Items listed in a dataset

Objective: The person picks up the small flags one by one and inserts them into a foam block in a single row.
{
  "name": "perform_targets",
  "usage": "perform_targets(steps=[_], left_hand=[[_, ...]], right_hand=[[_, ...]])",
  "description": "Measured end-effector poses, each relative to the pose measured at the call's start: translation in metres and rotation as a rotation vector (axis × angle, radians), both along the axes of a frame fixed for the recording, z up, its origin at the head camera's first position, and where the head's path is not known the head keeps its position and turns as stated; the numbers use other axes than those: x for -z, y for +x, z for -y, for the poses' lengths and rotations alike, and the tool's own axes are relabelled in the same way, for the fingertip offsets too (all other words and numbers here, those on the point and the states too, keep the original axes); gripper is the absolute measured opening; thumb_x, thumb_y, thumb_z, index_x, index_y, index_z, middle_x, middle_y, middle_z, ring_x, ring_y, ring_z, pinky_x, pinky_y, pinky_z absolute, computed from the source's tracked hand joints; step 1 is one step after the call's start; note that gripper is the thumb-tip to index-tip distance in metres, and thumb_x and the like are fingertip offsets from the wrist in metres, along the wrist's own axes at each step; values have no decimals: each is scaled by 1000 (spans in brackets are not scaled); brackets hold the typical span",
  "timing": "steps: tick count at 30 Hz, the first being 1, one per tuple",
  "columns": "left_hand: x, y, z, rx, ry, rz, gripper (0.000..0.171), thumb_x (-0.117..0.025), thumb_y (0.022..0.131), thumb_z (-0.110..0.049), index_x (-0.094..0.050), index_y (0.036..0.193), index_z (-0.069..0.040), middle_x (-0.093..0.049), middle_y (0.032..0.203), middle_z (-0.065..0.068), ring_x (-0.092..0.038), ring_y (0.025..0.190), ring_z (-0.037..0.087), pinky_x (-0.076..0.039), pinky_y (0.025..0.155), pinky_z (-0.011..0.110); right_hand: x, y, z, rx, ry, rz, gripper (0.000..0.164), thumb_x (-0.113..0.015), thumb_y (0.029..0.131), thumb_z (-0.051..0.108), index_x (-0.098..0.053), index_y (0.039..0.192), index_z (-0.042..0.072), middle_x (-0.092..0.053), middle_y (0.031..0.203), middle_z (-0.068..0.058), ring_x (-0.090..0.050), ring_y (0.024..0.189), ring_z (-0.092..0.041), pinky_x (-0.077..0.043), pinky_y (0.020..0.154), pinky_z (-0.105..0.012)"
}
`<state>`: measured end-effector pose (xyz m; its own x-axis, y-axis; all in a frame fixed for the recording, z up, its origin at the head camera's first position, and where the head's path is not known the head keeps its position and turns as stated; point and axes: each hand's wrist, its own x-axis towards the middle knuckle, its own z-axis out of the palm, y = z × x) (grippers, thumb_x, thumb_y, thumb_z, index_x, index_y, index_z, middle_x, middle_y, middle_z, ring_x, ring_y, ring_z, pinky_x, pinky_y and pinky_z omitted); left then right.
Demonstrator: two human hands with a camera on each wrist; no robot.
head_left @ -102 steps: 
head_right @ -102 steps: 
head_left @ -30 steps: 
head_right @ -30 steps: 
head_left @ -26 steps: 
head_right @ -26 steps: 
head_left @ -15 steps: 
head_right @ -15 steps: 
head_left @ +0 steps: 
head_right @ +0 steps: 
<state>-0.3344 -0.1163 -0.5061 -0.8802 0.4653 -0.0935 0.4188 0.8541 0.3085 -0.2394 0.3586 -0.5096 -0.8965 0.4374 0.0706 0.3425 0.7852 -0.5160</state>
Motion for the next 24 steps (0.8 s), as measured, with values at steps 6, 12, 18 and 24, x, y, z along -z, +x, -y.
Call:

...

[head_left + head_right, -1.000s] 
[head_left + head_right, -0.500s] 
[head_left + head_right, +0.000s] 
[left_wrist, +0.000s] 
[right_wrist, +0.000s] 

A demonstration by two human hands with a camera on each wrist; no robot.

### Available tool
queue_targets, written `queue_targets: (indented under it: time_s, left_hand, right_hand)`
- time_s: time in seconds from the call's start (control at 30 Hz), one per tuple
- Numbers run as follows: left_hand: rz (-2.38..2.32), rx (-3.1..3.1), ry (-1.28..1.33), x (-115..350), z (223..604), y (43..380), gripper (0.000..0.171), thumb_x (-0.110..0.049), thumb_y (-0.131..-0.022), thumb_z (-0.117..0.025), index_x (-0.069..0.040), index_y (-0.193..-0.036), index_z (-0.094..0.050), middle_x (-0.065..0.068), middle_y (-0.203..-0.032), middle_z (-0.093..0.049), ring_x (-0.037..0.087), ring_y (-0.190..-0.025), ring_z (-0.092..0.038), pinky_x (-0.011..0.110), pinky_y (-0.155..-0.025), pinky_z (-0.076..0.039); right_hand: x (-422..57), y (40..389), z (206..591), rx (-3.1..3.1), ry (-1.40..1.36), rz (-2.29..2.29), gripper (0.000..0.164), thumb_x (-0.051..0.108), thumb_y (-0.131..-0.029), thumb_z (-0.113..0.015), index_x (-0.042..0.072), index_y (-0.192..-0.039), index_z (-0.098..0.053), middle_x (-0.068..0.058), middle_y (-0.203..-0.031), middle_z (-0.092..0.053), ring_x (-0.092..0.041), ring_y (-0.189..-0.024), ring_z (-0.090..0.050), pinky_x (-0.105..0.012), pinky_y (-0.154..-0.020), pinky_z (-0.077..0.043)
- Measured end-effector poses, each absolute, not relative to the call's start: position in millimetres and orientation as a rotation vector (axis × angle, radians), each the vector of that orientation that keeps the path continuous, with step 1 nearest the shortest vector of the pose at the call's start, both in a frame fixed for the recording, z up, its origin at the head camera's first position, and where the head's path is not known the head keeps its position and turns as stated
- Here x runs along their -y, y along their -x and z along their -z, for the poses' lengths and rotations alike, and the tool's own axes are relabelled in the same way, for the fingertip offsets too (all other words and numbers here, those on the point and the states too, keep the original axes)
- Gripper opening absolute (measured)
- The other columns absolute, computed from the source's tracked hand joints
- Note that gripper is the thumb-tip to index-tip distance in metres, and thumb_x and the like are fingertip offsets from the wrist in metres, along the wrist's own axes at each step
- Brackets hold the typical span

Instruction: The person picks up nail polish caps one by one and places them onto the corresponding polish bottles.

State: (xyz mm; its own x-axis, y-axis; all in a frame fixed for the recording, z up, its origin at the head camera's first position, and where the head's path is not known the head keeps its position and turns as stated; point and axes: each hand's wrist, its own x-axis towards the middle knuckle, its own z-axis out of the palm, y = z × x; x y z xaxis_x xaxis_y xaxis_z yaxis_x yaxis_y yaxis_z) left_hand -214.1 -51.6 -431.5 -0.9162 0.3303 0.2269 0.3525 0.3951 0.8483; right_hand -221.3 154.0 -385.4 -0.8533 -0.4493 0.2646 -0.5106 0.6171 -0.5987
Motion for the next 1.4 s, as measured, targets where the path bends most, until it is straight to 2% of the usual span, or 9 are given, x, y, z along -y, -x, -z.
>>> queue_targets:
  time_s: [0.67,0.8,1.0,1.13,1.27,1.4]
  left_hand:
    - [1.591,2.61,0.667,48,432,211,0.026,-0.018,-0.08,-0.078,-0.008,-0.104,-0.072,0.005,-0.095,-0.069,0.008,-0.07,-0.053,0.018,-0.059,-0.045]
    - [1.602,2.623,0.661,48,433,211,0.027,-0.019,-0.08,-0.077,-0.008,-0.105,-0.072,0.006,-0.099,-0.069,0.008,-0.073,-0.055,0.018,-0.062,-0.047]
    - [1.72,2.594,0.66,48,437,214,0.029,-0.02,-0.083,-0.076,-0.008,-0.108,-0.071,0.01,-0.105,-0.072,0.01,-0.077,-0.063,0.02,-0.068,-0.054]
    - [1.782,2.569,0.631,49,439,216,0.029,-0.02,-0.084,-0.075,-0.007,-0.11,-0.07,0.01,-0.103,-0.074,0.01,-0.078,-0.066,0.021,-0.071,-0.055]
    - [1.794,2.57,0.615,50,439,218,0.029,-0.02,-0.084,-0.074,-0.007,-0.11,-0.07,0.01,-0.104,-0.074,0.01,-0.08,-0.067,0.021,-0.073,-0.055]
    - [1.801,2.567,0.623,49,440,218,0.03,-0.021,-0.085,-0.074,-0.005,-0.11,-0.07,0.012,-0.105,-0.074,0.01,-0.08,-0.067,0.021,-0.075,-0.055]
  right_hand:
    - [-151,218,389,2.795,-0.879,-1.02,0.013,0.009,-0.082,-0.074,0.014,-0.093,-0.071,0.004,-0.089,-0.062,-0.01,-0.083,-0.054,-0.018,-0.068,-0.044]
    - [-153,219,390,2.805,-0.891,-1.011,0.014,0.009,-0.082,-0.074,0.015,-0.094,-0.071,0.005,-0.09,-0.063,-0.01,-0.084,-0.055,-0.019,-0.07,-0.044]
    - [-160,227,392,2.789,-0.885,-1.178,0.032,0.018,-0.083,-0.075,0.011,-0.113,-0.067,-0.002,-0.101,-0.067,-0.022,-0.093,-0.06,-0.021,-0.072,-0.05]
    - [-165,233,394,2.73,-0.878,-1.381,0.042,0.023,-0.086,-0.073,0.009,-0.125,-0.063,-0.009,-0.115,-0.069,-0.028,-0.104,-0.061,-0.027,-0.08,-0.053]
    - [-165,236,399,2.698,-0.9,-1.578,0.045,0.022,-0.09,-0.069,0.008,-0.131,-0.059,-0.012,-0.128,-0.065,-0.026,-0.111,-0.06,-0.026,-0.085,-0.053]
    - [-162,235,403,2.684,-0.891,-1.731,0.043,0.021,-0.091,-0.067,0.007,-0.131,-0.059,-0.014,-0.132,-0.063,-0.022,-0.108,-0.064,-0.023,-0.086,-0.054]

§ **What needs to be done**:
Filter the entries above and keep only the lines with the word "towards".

§ **Solved problem**:
`<state>`: measured end-effector pose (xyz m; its own x-axis, y-axis; all in a frame fixed for the recording, z up, its origin at the head camera's first position, and where the head's path is not known the head keeps its position and turns as stated; point and axes: each hand's wrist, its own x-axis towards the middle knuckle, its own z-axis out of the palm, y = z × x) (grippers, thumb_x, thumb_y, thumb_z, index_x, index_y, index_z, middle_x, middle_y, middle_z, ring_x, ring_y, ring_z, pinky_x, pinky_y and pinky_z omitted); left then right.
State: (xyz mm; its own x-axis, y-axis; all in a frame fixed for the recording, z up, its origin at the head camera's first position, and where the head's path is not known the head keeps its position and turns as stated; point and axes: each hand's wrist, its own x-axis towards the middle knuckle, its own z-axis out of the palm, y = z × x; x y z xaxis_x xaxis_y xaxis_z yaxis_x yaxis_y yaxis_z) left_hand -214.1 -51.6 -431.5 -0.9162 0.3303 0.2269 0.3525 0.3951 0.8483; right_hand -221.3 154.0 -385.4 -0.8533 -0.4493 0.2646 -0.5106 0.6171 -0.5987

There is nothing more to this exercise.